I don’t trust autocorrect to pick the correct word let alone let a car just drive me …. by itself
Can we just call it Zealand now? How long has it been? Move on people
My signature move is getting drunk before anyone can ask me to be the designated driver.
FRIEND: Weighted blankets are great for anxiety
INTERNET: Weighted blankets are great for anxiety
DOCTORS: Weighted blankets are great for anxiety
ME: [trapped & unable to escape from a weighted blanket] Well, I do feel anxious
Breakfast: 200 calories
Lunch: 500 calories
Dinner: 800 calories
Snack before bed: 15,000 calories
Made a pact w/ my wife that if we’re 40 & kids haven’t stopped whining, we’ll meet at top of the Empire State Building so they can’t find us
I have the patience of a nearly ripe avocado
Is it true animals can sense danger?

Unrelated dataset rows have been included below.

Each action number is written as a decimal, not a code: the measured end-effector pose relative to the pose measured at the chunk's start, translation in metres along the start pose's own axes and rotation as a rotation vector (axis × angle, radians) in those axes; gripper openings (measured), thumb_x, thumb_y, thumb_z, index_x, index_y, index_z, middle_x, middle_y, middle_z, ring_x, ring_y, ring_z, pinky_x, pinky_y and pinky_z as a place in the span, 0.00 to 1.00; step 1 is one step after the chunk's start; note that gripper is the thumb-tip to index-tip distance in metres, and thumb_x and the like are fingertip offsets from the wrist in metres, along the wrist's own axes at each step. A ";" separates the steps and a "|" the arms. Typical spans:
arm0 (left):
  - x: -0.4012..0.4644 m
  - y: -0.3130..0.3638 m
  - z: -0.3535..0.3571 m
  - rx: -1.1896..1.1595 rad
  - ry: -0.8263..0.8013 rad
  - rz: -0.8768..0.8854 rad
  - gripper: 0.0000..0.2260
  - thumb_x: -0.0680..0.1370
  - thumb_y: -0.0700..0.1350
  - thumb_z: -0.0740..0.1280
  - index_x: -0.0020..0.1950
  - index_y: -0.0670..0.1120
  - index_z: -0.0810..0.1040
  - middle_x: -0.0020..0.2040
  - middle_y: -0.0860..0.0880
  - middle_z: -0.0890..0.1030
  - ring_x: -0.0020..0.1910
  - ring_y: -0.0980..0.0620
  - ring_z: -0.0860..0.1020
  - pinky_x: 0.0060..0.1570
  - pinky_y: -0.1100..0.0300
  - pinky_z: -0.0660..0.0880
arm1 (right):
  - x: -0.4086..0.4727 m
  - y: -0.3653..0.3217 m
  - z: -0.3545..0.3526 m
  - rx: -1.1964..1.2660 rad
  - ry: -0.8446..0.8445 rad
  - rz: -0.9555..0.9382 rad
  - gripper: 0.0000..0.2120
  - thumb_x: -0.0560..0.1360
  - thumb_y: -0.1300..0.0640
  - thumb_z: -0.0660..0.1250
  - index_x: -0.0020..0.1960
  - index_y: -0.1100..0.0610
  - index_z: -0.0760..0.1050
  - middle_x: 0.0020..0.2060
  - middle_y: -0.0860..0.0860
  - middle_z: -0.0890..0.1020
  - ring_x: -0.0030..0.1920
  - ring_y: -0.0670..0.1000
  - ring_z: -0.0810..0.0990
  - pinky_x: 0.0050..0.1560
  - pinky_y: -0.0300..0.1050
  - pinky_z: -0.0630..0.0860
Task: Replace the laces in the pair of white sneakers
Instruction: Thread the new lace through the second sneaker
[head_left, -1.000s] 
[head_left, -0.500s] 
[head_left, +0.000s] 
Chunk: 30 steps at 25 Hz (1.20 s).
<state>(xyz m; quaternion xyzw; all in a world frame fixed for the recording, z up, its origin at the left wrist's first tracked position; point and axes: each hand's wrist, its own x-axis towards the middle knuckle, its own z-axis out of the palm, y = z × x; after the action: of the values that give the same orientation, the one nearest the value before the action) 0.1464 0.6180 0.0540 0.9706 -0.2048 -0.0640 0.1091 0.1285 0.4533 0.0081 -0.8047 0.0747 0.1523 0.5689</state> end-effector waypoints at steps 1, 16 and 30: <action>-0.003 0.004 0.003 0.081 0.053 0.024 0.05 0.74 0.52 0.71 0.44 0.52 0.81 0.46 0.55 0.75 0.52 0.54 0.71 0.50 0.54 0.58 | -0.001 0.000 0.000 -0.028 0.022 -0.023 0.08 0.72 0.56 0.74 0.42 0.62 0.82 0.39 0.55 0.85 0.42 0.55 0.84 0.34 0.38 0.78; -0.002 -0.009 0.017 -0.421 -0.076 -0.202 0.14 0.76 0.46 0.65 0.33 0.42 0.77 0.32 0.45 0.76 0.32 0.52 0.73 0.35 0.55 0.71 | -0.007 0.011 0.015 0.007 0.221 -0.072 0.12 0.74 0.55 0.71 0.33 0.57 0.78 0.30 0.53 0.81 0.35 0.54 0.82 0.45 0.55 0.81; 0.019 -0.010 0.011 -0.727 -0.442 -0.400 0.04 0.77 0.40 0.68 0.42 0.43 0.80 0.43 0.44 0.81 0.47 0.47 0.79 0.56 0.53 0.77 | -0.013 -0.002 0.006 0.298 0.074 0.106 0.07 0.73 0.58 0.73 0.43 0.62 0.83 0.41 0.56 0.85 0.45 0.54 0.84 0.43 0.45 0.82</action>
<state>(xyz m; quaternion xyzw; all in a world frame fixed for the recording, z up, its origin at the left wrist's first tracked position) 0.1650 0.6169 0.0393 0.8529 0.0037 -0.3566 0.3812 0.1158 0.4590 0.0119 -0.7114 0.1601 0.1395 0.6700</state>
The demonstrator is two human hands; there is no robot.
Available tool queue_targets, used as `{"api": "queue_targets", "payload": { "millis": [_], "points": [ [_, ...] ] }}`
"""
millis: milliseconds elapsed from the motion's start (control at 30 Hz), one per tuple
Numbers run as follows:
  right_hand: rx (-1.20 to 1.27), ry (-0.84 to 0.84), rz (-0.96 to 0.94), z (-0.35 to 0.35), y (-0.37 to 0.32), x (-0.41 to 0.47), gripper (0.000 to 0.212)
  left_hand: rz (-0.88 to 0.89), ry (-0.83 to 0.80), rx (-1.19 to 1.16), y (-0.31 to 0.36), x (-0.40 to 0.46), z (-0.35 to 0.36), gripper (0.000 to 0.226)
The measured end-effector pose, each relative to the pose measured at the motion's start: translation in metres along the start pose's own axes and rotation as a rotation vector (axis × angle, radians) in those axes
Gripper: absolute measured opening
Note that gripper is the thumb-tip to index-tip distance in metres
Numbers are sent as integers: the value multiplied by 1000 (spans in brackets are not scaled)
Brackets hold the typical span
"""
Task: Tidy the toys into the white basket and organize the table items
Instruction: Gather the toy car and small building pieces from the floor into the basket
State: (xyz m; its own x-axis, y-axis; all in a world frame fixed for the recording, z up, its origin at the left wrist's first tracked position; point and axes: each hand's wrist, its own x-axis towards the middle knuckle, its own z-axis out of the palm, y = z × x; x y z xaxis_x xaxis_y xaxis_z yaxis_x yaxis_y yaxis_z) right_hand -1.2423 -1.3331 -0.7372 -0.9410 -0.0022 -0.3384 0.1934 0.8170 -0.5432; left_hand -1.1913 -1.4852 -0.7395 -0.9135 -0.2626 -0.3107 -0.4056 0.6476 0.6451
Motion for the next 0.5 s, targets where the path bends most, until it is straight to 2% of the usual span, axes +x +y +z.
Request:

The cat’s been wearing a helmet all week and it makes me nervous.
HUSBAND: What should Santa get you for Christmas?
ME: A tennis ball machine filled with mini donuts?
HUSBAND: Powdered or chocolate?
ME: I love you.
Yelling at me for warming towels in the oven is not going to get the fire department here any faster.
I hate when people talk down to me like I don’t already know I’m an idiot.
6:00am: I’ll go to the gym in 20 minutes
6:20am: I’ll go to the gym in 10 minutes
6:30am: I’ll go to the gym in 5 minutes
6:35am: I’ll go to the gym in 2 minutes
6:37am: What time does McDonald’s open
Ever try spreading really cold butter on toast? I’m like the human version of that.
half of halloween decorations are “what if a pumpkin could smile :)” and the other half is “would you like to see a clown stab a dog”.
[scrabble]
BATMAN: pass
SUPERMAN: again?
BATMAN: can’t spell anything
SUPERMAN: *rubbing temples* not every word has to start with BAT
Welcome to your 50’s. It’s 11:40 pm, so this should be your 11th pee of the night.
I’m just sick of the mixed signals, babe. One second you’re changing your phone number and the next you’re filing a restraining order.